The words buzzed in front of my eyes like tiny insects, blurring then coming into focus on the social worker’s signature at the bottom of the page.
“Peter Karrass,” I whispered.
She pulled the paper back, pressed her lips together and nodded. “Exactly. He made this recommendation and you were the only one removed from the home. Almost fifteen years ago. I have the full report somewhere here. You can read it if you like.”
I stood up and yanked my handbag from the back of the chair. “Someone tampered with those records, Linda.”
She shook her head. “Why would anyone do that, Anna?”
“God knows, but why don’t you ever believe me, Linda? And for once in your pathetic career, maybe you should goddamn well look into it.”
When I pushed the door open I heard Linda say, “I can’t change the facts, Anna. There’s no mention of Birdie in the report. She wasn’t there and what’s more you already know that…”
I didn’t hear the rest. I couldn’t listen to lies.
I rested my arms on the edge of the Stone Arch Bridge and looked down into the Mississippi River. Dark waters swirled and twisted on their way from Saint Anthony Falls. Behind me, massed against the watery blue sky stood the tall towers of downtown. Multifaceted blocks of concrete and glass crowded together like massive beehives, housing all the tiny lives that fueled the grinding machinery of the city.
I always felt a crushing sense of insignificance when I played with that thought. That even those who are cherished by large, loving families, struggle daily with the idea of their own inconsequentiality. But when life becomes too burdensome and hopeless, they can retreat into the warm cocoon of family love until they get themselves back into fighting shape. Ready to face the stress and turmoil of the real world.

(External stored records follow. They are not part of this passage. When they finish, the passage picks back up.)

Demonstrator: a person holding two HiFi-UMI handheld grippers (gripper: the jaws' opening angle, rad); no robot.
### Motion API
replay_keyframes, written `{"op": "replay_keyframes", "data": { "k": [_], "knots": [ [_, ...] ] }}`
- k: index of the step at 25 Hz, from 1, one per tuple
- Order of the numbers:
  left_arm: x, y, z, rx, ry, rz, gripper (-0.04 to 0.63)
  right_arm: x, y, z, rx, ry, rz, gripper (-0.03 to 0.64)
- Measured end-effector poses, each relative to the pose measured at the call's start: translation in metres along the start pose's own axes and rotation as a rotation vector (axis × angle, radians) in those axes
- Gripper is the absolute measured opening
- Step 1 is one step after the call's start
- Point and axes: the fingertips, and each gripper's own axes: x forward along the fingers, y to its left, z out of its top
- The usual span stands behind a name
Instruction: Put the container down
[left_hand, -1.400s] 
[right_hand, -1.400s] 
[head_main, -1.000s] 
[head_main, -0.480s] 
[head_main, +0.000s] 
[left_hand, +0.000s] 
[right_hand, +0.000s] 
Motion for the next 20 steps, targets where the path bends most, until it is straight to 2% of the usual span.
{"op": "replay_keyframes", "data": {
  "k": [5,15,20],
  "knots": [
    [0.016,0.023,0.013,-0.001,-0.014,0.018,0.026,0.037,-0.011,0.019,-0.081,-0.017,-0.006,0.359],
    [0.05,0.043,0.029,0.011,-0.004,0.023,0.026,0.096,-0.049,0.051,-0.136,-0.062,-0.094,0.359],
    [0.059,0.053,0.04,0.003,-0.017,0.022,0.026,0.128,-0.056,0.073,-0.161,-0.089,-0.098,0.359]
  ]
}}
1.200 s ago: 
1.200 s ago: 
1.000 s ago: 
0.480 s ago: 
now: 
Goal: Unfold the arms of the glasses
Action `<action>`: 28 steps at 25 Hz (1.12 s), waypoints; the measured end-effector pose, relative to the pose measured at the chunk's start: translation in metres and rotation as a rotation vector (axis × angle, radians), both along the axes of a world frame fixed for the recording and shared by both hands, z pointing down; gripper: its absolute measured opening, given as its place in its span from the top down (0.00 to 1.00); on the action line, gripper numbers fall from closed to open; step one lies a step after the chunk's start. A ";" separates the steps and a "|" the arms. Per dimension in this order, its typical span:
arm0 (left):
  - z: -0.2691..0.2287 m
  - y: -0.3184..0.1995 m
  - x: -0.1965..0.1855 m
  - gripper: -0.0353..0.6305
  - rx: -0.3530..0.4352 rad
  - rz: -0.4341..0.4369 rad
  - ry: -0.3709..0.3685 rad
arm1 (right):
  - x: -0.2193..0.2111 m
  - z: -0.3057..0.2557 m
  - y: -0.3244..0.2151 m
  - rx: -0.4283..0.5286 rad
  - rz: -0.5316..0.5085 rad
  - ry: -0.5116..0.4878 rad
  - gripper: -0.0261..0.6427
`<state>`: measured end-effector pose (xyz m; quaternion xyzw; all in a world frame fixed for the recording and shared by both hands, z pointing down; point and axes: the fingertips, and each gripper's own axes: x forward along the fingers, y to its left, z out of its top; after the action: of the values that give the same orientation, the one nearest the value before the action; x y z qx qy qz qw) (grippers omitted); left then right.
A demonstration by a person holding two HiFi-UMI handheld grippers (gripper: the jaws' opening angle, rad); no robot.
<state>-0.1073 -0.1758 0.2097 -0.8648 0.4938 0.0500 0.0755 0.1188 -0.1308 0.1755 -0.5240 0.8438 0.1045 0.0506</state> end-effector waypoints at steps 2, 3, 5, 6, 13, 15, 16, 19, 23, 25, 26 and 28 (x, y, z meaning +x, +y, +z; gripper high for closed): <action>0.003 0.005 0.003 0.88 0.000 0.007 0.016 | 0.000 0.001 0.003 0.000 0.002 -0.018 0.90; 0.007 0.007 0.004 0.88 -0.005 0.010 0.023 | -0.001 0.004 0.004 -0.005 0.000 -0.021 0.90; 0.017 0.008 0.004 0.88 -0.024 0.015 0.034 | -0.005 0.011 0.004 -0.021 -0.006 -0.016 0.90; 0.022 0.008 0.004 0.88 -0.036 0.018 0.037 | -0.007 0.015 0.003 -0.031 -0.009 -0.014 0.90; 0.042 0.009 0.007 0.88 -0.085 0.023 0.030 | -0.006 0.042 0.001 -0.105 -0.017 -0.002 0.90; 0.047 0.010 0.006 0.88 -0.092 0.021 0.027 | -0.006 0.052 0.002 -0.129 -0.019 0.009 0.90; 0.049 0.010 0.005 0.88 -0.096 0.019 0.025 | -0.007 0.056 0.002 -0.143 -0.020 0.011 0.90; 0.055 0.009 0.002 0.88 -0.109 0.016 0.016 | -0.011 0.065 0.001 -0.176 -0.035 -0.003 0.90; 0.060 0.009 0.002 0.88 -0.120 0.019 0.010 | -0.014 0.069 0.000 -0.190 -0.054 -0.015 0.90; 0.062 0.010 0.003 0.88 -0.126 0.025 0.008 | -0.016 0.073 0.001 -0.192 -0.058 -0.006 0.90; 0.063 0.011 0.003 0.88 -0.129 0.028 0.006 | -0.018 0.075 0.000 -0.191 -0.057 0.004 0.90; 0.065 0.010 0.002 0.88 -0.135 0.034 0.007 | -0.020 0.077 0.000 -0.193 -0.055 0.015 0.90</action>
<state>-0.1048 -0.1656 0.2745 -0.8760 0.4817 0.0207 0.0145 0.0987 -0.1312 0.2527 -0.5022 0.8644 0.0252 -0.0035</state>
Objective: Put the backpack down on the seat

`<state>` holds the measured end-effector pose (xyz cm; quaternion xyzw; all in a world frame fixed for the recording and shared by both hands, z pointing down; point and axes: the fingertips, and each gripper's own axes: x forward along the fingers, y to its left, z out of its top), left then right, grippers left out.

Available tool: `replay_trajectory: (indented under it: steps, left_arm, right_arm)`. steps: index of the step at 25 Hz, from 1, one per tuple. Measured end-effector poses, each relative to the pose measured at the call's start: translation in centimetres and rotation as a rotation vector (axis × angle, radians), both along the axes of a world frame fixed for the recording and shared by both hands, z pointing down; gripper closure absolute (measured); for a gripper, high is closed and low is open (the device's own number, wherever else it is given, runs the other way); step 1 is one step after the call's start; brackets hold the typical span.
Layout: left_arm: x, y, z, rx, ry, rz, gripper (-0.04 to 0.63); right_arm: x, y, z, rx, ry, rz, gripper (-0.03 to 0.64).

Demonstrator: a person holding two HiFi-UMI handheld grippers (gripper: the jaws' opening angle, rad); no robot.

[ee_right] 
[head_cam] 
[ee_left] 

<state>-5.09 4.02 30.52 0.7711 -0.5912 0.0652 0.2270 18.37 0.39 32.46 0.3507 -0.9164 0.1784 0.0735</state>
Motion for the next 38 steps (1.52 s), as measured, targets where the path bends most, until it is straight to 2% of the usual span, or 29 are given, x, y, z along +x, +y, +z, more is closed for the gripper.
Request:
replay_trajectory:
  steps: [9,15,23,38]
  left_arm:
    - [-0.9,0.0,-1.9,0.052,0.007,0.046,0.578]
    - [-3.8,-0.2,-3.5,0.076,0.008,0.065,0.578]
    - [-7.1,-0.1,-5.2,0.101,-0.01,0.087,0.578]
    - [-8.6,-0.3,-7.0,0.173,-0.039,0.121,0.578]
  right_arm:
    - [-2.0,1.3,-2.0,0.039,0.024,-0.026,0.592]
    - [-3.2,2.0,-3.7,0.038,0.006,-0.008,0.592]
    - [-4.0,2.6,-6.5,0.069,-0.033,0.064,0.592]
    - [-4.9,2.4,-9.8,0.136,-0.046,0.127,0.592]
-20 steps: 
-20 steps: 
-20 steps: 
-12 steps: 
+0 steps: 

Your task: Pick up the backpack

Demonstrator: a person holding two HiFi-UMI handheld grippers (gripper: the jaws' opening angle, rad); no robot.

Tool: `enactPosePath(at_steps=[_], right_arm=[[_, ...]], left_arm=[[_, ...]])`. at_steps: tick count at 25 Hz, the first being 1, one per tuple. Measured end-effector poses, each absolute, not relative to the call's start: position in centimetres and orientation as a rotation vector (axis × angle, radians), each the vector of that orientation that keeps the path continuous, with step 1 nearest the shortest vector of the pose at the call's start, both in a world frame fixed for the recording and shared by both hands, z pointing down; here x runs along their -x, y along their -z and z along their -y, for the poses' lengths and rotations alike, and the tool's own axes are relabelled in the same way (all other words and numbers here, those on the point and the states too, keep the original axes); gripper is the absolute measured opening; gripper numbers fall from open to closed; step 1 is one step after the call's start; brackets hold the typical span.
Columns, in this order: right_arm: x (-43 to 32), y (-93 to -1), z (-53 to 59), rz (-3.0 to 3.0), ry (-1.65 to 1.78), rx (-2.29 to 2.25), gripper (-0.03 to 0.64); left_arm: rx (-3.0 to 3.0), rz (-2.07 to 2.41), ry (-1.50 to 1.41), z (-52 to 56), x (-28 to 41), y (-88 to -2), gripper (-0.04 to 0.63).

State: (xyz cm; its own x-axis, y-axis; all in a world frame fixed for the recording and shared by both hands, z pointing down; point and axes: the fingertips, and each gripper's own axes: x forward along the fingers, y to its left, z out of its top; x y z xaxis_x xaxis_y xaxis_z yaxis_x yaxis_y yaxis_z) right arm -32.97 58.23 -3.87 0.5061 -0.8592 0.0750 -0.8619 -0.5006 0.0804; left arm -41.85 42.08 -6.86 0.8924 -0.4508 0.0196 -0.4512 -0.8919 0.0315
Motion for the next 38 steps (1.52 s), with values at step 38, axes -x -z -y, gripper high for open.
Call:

I had nothing left when Birdie pulled away from me. Nobody who cared. Only the overworked social workers whose solution was to shuffle the deck and concentrate on the neediest kids. As far as they were concerned, I already had a home with Patti and Lester Flatt. Even though I struggled for survival every day I was there. But every instinct – every feeling – told me that Birdie had been there. I wasn’t imagining it. I had seen her standing in front of Patti and Lester, her leg twitching, her fingers twisting strands of hair. I’d felt the hard swelling across my eye as I watched the horrible scene unfold.
A cyclist skimmed by behind me and I was suddenly certain I’d been at this bridge with Birdie. Some time during our stay at the Flatts. I had to trust myself.
Linda’s report was false – nothing but lies.
So I searched the water to find Birdie’s face. To bring her back to me.